* **Work instructions**
Write out all of the entries exactly, please.

* **Records for the exercise**
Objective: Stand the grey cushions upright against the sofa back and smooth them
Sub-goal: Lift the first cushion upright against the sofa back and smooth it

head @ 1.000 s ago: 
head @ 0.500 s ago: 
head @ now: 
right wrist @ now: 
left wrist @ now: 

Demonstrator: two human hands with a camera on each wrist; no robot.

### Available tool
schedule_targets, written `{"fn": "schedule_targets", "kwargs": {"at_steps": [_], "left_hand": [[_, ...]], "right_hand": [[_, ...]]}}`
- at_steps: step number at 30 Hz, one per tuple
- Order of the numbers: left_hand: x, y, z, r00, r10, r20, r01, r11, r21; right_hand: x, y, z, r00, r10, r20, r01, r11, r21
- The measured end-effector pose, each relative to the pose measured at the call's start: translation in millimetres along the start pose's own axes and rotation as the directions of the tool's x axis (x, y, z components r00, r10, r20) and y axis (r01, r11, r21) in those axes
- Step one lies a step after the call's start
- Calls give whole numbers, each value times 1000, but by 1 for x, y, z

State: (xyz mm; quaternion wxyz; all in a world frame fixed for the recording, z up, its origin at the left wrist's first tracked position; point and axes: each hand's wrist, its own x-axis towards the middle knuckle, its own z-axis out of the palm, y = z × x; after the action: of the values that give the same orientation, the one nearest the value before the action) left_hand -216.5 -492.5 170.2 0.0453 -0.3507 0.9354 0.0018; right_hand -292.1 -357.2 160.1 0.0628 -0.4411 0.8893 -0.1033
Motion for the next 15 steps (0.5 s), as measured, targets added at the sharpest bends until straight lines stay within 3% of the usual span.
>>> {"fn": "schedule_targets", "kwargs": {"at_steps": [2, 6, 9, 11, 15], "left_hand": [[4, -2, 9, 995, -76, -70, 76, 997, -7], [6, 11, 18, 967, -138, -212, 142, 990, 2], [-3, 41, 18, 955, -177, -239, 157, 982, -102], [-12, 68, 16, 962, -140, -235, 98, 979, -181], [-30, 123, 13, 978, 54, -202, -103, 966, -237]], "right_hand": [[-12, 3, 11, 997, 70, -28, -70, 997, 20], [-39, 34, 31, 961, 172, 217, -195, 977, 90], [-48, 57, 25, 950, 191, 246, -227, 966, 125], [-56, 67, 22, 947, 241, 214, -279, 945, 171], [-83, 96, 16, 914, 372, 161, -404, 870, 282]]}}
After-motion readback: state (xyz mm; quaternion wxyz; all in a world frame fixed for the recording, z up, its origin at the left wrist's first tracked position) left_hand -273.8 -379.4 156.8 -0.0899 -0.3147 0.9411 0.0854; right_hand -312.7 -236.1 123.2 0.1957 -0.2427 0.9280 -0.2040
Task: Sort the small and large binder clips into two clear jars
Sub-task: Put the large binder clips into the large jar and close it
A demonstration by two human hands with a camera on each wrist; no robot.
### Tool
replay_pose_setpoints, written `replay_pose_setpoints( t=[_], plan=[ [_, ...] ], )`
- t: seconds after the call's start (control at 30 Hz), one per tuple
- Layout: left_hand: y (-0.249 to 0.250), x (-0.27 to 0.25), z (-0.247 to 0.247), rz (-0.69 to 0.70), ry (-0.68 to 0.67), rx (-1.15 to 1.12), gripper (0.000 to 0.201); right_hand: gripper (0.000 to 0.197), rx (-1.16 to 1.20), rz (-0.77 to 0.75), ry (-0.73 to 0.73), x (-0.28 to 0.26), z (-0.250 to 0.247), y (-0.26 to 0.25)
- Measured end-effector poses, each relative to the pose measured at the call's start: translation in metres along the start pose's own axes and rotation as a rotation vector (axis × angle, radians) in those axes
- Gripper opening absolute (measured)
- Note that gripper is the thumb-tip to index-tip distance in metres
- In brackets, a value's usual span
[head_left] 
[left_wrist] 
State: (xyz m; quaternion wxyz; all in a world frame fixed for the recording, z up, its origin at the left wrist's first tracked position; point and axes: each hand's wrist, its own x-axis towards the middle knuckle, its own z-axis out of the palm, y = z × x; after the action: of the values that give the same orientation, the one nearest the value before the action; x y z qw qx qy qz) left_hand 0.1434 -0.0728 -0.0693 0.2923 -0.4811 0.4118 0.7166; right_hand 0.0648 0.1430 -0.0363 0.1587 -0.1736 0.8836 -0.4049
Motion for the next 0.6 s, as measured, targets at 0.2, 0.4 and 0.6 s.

* **Answer box**
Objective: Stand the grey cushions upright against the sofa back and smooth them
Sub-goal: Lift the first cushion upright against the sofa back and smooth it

head @ 1.000 s ago: 
head @ 0.500 s ago: 
head @ now: 
right wrist @ now: 
left wrist @ now: 

Demonstrator: two human hands with a camera on each wrist; no robot.

### Available tool
schedule_targets, written `{"fn": "schedule_targets", "kwargs": {"at_steps": [_], "left_hand": [[_, ...]], "right_hand": [[_, ...]]}}`
- at_steps: step number at 30 Hz, one per tuple
- Order of the numbers: left_hand: x, y, z, r00, r10, r20, r01, r11, r21; right_hand: x, y, z, r00, r10, r20, r01, r11, r21
- The measured end-effector pose, each relative to the pose measured at the call's start: translation in millimetres along the start pose's own axes and rotation as the directions of the tool's x axis (x, y, z components r00, r10, r20) and y axis (r01, r11, r21) in those axes
- Step one lies a step after the call's start
- Calls give whole numbers, each value times 1000, but by 1 for x, y, z

State: (xyz mm; quaternion wxyz; all in a world frame fixed for the recording, z up, its origin at the left wrist's first tracked position; point and axes: each hand's wrist, its own x-axis towards the middle knuckle, its own z-axis out of the palm, y = z × x; after the action: of the values that give the same orientation, the one nearest the value before the action) left_hand -216.5 -492.5 170.2 0.0453 -0.3507 0.9354 0.0018; right_hand -292.1 -357.2 160.1 0.0628 -0.4411 0.8893 -0.1033
Motion for the next 15 steps (0.5 s), as measured, targets added at the sharpest bends until straight lines stay within 3% of the usual span.
>>> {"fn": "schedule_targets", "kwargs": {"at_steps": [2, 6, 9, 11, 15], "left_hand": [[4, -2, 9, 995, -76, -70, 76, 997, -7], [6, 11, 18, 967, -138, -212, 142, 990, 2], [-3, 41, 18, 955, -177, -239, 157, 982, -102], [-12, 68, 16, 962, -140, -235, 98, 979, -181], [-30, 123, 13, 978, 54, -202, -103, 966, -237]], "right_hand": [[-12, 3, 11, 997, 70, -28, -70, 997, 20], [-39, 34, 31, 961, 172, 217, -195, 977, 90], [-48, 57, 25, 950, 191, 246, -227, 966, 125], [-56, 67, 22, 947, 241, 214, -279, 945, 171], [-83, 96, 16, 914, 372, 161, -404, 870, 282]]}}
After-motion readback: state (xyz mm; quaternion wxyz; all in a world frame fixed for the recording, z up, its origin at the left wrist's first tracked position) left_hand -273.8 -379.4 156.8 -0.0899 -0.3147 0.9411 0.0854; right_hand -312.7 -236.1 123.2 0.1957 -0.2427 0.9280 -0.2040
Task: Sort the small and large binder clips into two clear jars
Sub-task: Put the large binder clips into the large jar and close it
A demonstration by two human hands with a camera on each wrist; no robot.
### Tool
replay_pose_setpoints, written `replay_pose_setpoints( t=[_], plan=[ [_, ...] ], )`
- t: seconds after the call's start (control at 30 Hz), one per tuple
- Layout: left_hand: y (-0.249 to 0.250), x (-0.27 to 0.25), z (-0.247 to 0.247), rz (-0.69 to 0.70), ry (-0.68 to 0.67), rx (-1.15 to 1.12), gripper (0.000 to 0.201); right_hand: gripper (0.000 to 0.197), rx (-1.16 to 1.20), rz (-0.77 to 0.75), ry (-0.73 to 0.73), x (-0.28 to 0.26), z (-0.250 to 0.247), y (-0.26 to 0.25)
- Measured end-effector poses, each relative to the pose measured at the call's start: translation in metres along the start pose's own axes and rotation as a rotation vector (axis × angle, radians) in those axes
- Gripper opening absolute (measured)
- Note that gripper is the thumb-tip to index-tip distance in metres
- In brackets, a value's usual span
[head_left] 
[left_wrist] 
State: (xyz m; quaternion wxyz; all in a world frame fixed for the recording, z up, its origin at the left wrist's first tracked position; point and axes: each hand's wrist, its own x-axis towards the middle knuckle, its own z-axis out of the palm, y = z × x; after the action: of the values that give the same orientation, the one nearest the value before the action; x y z qw qx qy qz) left_hand 0.1434 -0.0728 -0.0693 0.2923 -0.4811 0.4118 0.7166; right_hand 0.0648 0.1430 -0.0363 0.1587 -0.1736 0.8836 -0.4049
Motion for the next 0.6 s, as measured, targets at 0.2, 0.4 and 0.6 s.

No additional output will be generated.